> _EXERCISE_
Give back the listing in full and exactly, leaving out the images.

> _SUPPLIED MATERIAL_
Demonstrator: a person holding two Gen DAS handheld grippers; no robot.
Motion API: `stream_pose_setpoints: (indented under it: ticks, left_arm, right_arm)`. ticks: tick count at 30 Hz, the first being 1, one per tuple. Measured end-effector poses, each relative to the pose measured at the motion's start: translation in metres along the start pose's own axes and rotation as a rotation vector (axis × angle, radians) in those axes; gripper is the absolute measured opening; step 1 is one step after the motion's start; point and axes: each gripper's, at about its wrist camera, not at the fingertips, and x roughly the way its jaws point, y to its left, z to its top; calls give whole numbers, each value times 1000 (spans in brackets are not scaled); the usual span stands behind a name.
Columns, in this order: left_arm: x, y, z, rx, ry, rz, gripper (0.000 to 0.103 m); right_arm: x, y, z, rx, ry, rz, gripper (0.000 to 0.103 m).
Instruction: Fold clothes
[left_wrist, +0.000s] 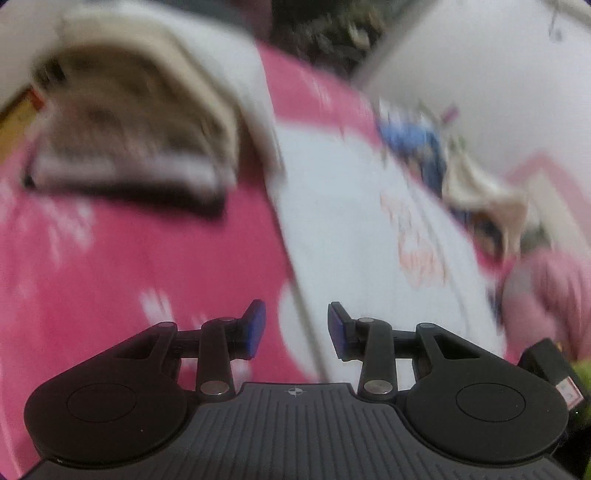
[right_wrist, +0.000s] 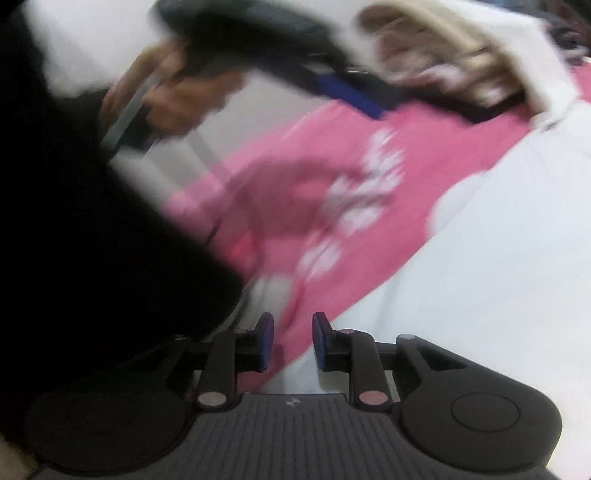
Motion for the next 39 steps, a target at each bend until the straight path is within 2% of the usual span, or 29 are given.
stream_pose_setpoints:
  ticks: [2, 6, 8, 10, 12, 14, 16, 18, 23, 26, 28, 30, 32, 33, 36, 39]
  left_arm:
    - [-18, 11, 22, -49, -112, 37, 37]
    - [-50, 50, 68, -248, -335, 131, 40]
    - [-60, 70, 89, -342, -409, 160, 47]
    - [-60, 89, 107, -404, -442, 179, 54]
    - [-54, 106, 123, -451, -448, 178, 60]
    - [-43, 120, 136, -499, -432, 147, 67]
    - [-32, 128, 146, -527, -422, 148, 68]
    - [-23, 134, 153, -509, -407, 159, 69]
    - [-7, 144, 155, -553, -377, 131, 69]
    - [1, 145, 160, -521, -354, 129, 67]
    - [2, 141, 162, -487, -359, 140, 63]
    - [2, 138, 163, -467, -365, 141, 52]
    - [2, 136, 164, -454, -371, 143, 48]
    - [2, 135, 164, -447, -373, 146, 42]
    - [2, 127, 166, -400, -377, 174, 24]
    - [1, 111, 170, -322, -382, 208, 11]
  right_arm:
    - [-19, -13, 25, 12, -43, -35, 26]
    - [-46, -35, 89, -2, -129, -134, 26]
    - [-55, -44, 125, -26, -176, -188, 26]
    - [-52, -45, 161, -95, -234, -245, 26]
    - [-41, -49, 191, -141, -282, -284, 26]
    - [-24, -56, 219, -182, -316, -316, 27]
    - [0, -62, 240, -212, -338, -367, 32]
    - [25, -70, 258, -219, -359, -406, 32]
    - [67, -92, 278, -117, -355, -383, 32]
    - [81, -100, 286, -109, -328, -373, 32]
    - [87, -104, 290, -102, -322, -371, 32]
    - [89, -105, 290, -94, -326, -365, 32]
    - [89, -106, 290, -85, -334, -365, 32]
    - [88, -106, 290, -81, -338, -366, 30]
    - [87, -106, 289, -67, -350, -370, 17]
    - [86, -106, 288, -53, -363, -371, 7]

> _SOLUTION TO THE EXERCISE_
Demonstrator: a person holding two Gen DAS handheld grippers; no robot.
Motion API: `stream_pose_setpoints: (indented under it: ticks, left_arm, right_arm)`. ticks: tick count at 30 Hz, the first being 1, one per tuple. Measured end-effector poses, each relative to the pose measured at the motion's start: translation in metres along the start pose's own axes and rotation as a rotation vector (axis × angle, radians) in those axes; gripper is the absolute measured opening; step 1 is one step after the motion's start; point and axes: each gripper's, at about its wrist camera, not at the fingertips, and x roughly the way its jaws point, y to its left, z to its top; calls give whole numbers, each value times 1000 (spans in brackets are not scaled); the usual span stands behind a name.
Columns, in this order: left_arm: x, y, z, rx, ry, rz, gripper (0.000 to 0.103 m); right_arm: x, y, z, rx, ry, rz, gripper (0.000 to 0.103 m).
Instruction: Fold clothes
[left_wrist, +0.000s] 
[right_wrist, +0.000s] 
Motion for the next 39 steps, a target at each bend until the straight path is within 2% of the usual span, or 29 are given.
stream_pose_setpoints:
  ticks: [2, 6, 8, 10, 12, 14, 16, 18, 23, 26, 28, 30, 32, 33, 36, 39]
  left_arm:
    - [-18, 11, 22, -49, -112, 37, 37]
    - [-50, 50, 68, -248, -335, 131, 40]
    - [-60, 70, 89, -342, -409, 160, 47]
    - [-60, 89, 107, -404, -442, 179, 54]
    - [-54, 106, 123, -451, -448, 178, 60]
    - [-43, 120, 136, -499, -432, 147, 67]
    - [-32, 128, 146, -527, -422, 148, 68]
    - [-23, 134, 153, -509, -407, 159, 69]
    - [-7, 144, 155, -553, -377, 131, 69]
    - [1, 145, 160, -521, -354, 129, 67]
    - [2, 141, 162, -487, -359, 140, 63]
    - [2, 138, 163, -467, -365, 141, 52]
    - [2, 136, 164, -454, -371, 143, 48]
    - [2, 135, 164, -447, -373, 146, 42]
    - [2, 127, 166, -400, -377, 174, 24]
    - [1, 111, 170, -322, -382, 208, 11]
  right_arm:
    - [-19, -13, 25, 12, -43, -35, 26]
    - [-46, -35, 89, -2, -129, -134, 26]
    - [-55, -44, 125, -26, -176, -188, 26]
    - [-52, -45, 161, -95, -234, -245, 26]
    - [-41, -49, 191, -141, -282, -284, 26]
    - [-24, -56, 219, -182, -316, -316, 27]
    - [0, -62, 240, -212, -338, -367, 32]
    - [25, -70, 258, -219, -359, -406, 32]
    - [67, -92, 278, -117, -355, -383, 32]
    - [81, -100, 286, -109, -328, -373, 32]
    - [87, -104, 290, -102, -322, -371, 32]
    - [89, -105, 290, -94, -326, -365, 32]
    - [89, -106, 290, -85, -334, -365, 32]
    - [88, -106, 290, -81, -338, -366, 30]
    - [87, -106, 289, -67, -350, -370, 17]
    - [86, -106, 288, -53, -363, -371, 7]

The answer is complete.